To date there is no established tumor marker for the clinical follow-up of glioblastoma, WHO grade IV, (GBM) which constitutes the most frequent and malignant primary brain tumor. However, since there is promising data that the serum glial fibrillary acidic protein (sGFAP) may serve as a biomarker for glial brain tumors, this prospective study aimed at evaluating the diagnostic relevance of perioperative changes in sGFAP levels for the assessment of residual glial tumor tissue in patients undergoing surgery of intracerebral tumors.

Methods

Serum GFAP was measured using an electrochemiluminometric immunoassay (ElecsysR GFAP prototype test, Roche Diagnostics, Penzberg/Germany) in 32 prospectively recruited patients between September 2009 and August 2010. Twenty-five were diagnosed with glioma and seven with brain metastases (BM). We assessed sGFAP levels prior to and at different time points during the early postoperative phase until patient discharge.

Results

There were only significant differences in the pre-operative sGFAP levels of patients with gliomas compared to BM (0.18 vs. 0.08 µg/l; p = 0.0198, Welch’s t-Test). Even though there was an increase of sGFAP after surgery, there were no significant differences between glioma and BM patients at any other time point.
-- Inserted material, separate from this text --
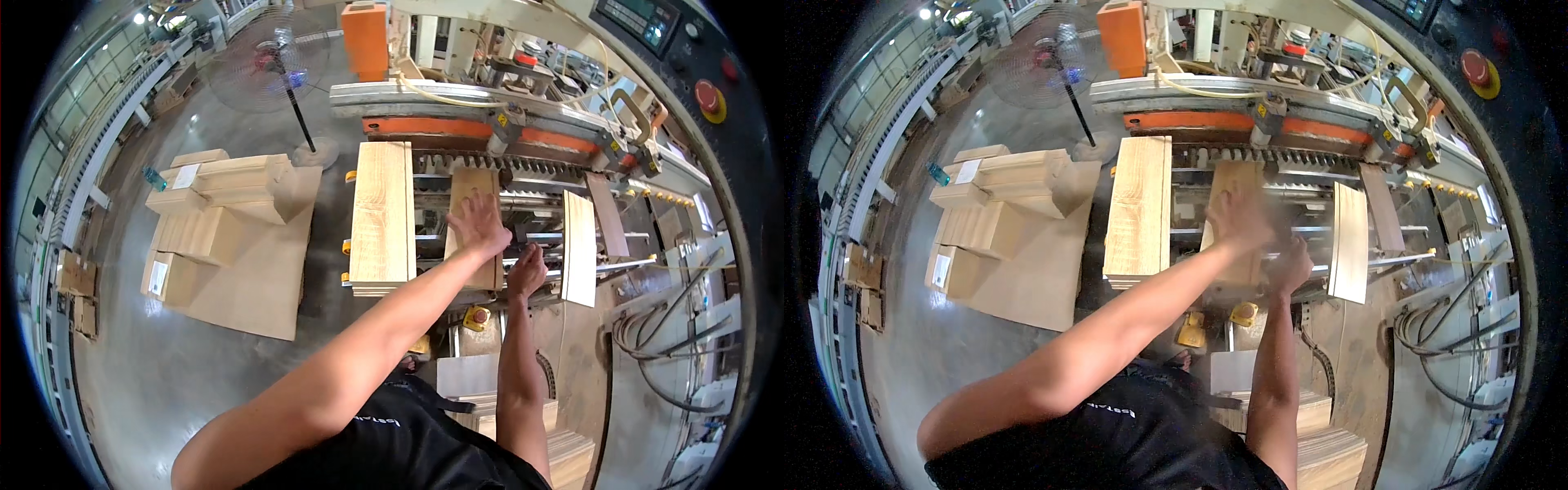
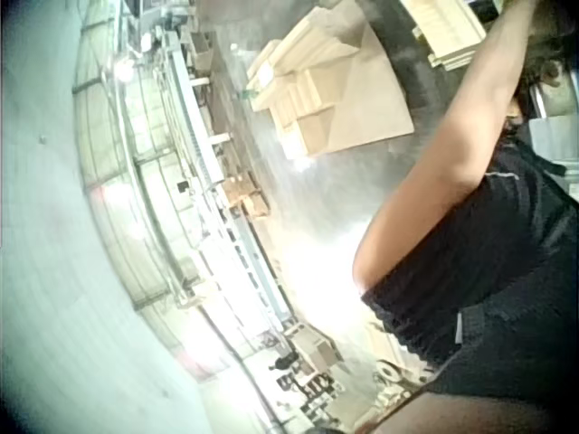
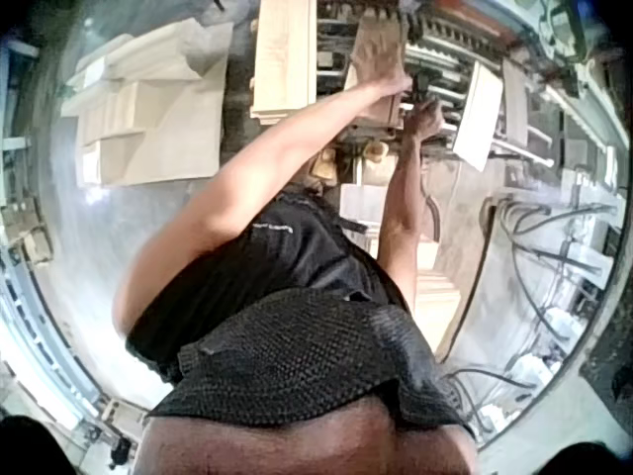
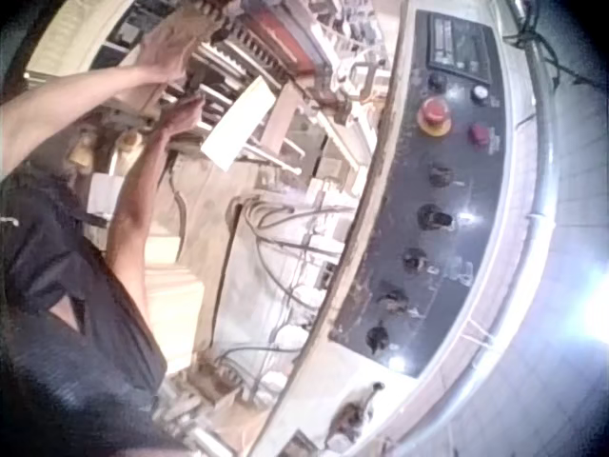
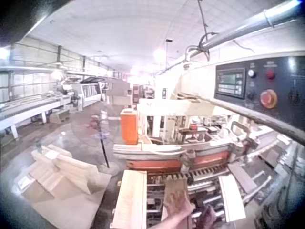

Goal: The person feeds wooden planks into a woodworking machine by hand, guiding the pieces along the track.

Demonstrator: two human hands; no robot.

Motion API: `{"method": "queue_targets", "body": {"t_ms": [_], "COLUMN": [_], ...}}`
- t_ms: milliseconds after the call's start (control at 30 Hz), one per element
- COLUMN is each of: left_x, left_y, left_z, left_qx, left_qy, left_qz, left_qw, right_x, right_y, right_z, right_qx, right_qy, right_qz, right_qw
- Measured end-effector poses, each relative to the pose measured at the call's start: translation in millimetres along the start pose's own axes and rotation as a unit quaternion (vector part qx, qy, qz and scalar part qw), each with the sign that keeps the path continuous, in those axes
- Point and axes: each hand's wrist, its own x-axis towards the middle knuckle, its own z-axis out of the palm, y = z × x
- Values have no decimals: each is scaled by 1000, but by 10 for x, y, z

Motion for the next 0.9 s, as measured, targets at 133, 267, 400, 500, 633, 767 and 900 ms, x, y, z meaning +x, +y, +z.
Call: {"method": "queue_targets", "body": {"t_ms": [133, 267, 400, 500, 633, 767, 900], "left_x": [301, 375, 753, 1242, 1231, 858, 1091], "left_y": [-321, -139, -182, -1004, -932, -339, -662], "left_z": [373, 468, 750, 938, 1028, 739, 600], "left_qx": [-5, -17, -109, -222, -455, -350, -363], "left_qy": [55, 34, 176, 133, -32, 13, 24], "left_qz": [-53, -74, -184, -350, -300, -328, -298], "left_qw": [997, 997, 961, 900, 838, 877, 882], "right_x": [-42, -47, 23, -28, 131, 260, 184], "right_y": [-171, 186, 201, -131, -20, -75, 18], "right_z": [129, 82, -91, 88, -175, -510, -128], "right_qx": [-34, -52, 46, 200, 300, 295, 249], "right_qy": [-14, 21, -17, -103, -186, -174, -191], "right_qz": [8, -24, 34, 74, 142, 245, 130], "right_qw": [999, 998, 998, 972, 925, 907, 940]}}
Peak sGFAP levels where reached on postoperative day 1 followed by a slight decrease, but not reaching pre-operative levels until postop day 7. There was no significant correlation between postoperative glioma tumor volume and sGFAP levels in univariate analyses.

Conclusion

According to our data sGFAP does not appear to be suitable to detect residual glioma tissue in the acute postoperative phase.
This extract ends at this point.